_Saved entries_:
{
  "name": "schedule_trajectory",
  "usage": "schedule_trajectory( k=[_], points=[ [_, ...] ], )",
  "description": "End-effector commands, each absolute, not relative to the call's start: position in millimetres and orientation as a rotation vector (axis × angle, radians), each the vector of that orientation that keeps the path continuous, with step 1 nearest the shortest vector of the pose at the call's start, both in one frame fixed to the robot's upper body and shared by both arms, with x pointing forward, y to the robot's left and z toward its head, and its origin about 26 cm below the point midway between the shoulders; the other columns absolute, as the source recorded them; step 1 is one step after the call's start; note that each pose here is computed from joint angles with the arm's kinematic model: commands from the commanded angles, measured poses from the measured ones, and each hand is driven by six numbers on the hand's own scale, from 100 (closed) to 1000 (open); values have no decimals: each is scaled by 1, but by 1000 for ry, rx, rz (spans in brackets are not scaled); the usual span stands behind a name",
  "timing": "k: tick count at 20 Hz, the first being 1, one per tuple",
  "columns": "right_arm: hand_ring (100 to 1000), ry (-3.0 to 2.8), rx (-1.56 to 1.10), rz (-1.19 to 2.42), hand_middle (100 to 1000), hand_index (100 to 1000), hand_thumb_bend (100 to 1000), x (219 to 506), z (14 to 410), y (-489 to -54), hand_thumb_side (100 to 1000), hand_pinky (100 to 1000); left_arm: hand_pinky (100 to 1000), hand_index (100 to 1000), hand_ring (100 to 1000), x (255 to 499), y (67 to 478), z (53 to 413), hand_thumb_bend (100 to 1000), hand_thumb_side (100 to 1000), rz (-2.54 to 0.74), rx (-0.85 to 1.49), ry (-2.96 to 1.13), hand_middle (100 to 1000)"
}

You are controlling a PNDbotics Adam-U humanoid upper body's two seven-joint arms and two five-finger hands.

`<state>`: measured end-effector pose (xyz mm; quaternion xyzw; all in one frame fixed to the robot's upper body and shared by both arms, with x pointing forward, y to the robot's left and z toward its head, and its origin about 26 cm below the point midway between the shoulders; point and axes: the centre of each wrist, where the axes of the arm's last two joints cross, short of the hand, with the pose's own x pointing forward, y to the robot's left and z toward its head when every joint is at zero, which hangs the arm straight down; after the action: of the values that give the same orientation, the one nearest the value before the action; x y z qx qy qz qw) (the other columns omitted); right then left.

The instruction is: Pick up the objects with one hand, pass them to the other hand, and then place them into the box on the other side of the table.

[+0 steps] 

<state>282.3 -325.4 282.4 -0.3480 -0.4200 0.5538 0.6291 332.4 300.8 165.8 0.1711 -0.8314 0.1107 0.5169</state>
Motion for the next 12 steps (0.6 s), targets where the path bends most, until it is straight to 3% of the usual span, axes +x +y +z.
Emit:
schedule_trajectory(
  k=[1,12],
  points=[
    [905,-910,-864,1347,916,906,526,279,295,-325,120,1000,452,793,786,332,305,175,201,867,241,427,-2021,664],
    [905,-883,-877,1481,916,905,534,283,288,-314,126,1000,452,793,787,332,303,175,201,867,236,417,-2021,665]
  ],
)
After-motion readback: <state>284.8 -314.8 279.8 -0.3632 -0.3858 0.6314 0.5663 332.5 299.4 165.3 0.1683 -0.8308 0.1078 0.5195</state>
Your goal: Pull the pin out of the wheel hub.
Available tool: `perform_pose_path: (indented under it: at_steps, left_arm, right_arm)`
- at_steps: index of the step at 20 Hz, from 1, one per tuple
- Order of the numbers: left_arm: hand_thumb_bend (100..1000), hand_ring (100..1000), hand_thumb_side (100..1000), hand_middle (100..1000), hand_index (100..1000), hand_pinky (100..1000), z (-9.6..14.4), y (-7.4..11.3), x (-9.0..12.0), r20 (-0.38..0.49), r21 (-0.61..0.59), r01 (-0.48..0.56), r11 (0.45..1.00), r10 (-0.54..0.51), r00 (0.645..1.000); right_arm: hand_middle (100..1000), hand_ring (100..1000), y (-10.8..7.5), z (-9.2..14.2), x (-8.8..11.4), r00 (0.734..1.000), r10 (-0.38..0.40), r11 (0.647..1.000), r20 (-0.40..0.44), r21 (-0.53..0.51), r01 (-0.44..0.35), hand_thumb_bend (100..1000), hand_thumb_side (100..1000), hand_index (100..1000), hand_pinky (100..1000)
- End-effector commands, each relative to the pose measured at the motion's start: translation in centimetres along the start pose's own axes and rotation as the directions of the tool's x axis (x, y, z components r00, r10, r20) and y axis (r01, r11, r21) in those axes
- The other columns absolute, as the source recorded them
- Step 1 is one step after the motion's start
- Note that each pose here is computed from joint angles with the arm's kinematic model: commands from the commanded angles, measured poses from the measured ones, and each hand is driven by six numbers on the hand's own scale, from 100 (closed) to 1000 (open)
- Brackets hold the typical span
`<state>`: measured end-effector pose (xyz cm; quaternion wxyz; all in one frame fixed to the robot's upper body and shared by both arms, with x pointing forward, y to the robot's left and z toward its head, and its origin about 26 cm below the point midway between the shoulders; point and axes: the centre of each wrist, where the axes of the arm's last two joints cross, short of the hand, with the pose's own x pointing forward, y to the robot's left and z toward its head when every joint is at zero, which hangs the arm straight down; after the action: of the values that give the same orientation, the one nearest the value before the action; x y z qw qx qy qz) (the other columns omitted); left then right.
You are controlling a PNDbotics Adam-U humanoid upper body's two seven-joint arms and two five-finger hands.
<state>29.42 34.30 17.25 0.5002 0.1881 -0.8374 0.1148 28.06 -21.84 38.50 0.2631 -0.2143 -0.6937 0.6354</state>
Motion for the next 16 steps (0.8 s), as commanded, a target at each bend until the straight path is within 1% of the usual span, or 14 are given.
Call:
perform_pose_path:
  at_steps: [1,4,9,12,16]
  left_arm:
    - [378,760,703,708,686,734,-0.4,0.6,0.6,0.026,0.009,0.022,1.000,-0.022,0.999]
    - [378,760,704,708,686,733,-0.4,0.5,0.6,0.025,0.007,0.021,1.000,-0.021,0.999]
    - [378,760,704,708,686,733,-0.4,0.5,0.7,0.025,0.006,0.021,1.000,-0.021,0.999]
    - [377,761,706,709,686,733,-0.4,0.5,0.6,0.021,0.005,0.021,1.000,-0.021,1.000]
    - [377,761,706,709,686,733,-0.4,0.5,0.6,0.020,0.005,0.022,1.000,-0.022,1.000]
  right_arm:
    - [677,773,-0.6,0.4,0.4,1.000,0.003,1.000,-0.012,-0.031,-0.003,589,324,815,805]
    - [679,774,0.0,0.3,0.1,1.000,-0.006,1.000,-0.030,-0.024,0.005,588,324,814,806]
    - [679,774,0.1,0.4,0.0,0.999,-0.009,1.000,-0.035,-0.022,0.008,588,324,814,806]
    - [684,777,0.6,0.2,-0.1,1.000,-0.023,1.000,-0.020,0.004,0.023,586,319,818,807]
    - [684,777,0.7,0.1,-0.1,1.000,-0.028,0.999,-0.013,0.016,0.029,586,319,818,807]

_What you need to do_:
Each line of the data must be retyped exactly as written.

_Result of the task_:
{
  "name": "schedule_trajectory",
  "usage": "schedule_trajectory( k=[_], points=[ [_, ...] ], )",
  "description": "End-effector commands, each absolute, not relative to the call's start: position in millimetres and orientation as a rotation vector (axis × angle, radians), each the vector of that orientation that keeps the path continuous, with step 1 nearest the shortest vector of the pose at the call's start, both in one frame fixed to the robot's upper body and shared by both arms, with x pointing forward, y to the robot's left and z toward its head, and its origin about 26 cm below the point midway between the shoulders; the other columns absolute, as the source recorded them; step 1 is one step after the call's start; note that each pose here is computed from joint angles with the arm's kinematic model: commands from the commanded angles, measured poses from the measured ones, and each hand is driven by six numbers on the hand's own scale, from 100 (closed) to 1000 (open); values have no decimals: each is scaled by 1, but by 1000 for ry, rx, rz (spans in brackets are not scaled); the usual span stands behind a name",
  "timing": "k: tick count at 20 Hz, the first being 1, one per tuple",
  "columns": "right_arm: hand_ring (100 to 1000), ry (-3.0 to 2.8), rx (-1.56 to 1.10), rz (-1.19 to 2.42), hand_middle (100 to 1000), hand_index (100 to 1000), hand_thumb_bend (100 to 1000), x (219 to 506), z (14 to 410), y (-489 to -54), hand_thumb_side (100 to 1000), hand_pinky (100 to 1000); left_arm: hand_pinky (100 to 1000), hand_index (100 to 1000), hand_ring (100 to 1000), x (255 to 499), y (67 to 478), z (53 to 413), hand_thumb_bend (100 to 1000), hand_thumb_side (100 to 1000), rz (-2.54 to 0.74), rx (-0.85 to 1.49), ry (-2.96 to 1.13), hand_middle (100 to 1000)"
}

You are controlling a PNDbotics Adam-U humanoid upper body's two seven-joint arms and two five-finger hands.

`<state>`: measured end-effector pose (xyz mm; quaternion xyzw; all in one frame fixed to the robot's upper body and shared by both arms, with x pointing forward, y to the robot's left and z toward its head, and its origin about 26 cm below the point midway between the shoulders; point and axes: the centre of each wrist, where the axes of the arm's last two joints cross, short of the hand, with the pose's own x pointing forward, y to the robot's left and z toward its head when every joint is at zero, which hangs the arm straight down; after the action: of the values that give the same orientation, the one nearest the value before the action; x y z qx qy qz qw) (the other columns omitted); right then left.

The instruction is: Pick up the objects with one hand, pass them to the other hand, and then place them into the box on the other side of the table.

[+0 steps] 

<state>282.3 -325.4 282.4 -0.3480 -0.4200 0.5538 0.6291 332.4 300.8 165.8 0.1711 -0.8314 0.1107 0.5169</state>
Motion for the next 12 steps (0.6 s), targets where the path bends most, until it is straight to 3% of the usual span, axes +x +y +z.
Emit:
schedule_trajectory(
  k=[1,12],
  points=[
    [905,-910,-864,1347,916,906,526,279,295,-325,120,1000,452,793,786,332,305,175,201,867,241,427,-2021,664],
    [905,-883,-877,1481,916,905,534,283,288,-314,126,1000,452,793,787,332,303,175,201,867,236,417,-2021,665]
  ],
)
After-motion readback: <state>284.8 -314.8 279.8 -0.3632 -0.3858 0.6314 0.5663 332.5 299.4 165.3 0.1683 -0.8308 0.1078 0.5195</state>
Your goal: Pull the pin out of the wheel hub.
Available tool: `perform_pose_path: (indented under it: at_steps, left_arm, right_arm)`
- at_steps: index of the step at 20 Hz, from 1, one per tuple
- Order of the numbers: left_arm: hand_thumb_bend (100..1000), hand_ring (100..1000), hand_thumb_side (100..1000), hand_middle (100..1000), hand_index (100..1000), hand_pinky (100..1000), z (-9.6..14.4), y (-7.4..11.3), x (-9.0..12.0), r20 (-0.38..0.49), r21 (-0.61..0.59), r01 (-0.48..0.56), r11 (0.45..1.00), r10 (-0.54..0.51), r00 (0.645..1.000); right_arm: hand_middle (100..1000), hand_ring (100..1000), y (-10.8..7.5), z (-9.2..14.2), x (-8.8..11.4), r00 (0.734..1.000), r10 (-0.38..0.40), r11 (0.647..1.000), r20 (-0.40..0.44), r21 (-0.53..0.51), r01 (-0.44..0.35), hand_thumb_bend (100..1000), hand_thumb_side (100..1000), hand_index (100..1000), hand_pinky (100..1000)
- End-effector commands, each relative to the pose measured at the motion's start: translation in centimetres along the start pose's own axes and rotation as the directions of the tool's x axis (x, y, z components r00, r10, r20) and y axis (r01, r11, r21) in those axes
- The other columns absolute, as the source recorded them
- Step 1 is one step after the motion's start
- Note that each pose here is computed from joint angles with the arm's kinematic model: commands from the commanded angles, measured poses from the measured ones, and each hand is driven by six numbers on the hand's own scale, from 100 (closed) to 1000 (open)
- Brackets hold the typical span
`<state>`: measured end-effector pose (xyz cm; quaternion wxyz; all in one frame fixed to the robot's upper body and shared by both arms, with x pointing forward, y to the robot's left and z toward its head, and its origin about 26 cm below the point midway between the shoulders; point and axes: the centre of each wrist, where the axes of the arm's last two joints cross, short of the hand, with the pose's own x pointing forward, y to the robot's left and z toward its head when every joint is at zero, which hangs the arm straight down; after the action: of the values that give the same orientation, the one nearest the value before the action; x y z qw qx qy qz) (the other columns omitted); left then right.
You are controlling a PNDbotics Adam-U humanoid upper body's two seven-joint arms and two five-finger hands.
<state>29.42 34.30 17.25 0.5002 0.1881 -0.8374 0.1148 28.06 -21.84 38.50 0.2631 -0.2143 -0.6937 0.6354</state>
Motion for the next 16 steps (0.8 s), as commanded, a target at each bend until the straight path is within 1% of the usual span, or 14 are given.
Call:
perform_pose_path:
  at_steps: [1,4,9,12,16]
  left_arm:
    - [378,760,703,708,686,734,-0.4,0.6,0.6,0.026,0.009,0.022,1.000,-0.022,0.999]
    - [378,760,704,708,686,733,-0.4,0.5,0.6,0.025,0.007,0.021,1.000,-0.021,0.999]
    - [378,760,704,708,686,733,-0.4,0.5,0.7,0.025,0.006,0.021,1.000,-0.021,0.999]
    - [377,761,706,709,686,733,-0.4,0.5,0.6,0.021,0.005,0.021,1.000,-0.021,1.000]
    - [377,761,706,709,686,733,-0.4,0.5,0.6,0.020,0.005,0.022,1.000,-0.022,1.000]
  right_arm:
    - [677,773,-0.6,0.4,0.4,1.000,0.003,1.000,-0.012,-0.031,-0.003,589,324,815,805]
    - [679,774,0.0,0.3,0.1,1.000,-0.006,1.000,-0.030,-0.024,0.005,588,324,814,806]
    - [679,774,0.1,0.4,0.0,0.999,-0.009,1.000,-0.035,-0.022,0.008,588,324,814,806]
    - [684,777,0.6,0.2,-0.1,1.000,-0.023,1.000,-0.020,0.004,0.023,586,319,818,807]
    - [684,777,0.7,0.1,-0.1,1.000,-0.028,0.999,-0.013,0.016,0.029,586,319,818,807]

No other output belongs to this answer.